*Exercise goal:* Please print exactly the lines running from the one that contains "Objective — drop markers on the small" to the end of the data, with both lines included.

(Records from a collection)
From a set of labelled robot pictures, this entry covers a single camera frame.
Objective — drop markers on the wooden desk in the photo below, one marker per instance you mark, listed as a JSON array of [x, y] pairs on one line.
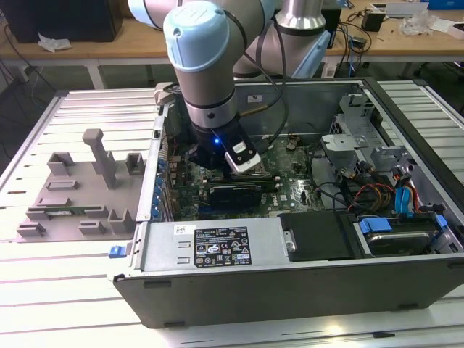
[[108, 47]]

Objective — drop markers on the grey power supply with label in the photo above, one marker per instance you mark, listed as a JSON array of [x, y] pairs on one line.
[[163, 250]]

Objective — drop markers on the small black cube box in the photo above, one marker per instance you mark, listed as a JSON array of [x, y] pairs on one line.
[[373, 21]]

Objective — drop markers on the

*Exercise output:*
Objective — drop markers on the small black cube box in the photo above, one marker per instance you mark, listed as a JSON array of [x, y] pairs on one line.
[[373, 21]]

Objective — drop markers on the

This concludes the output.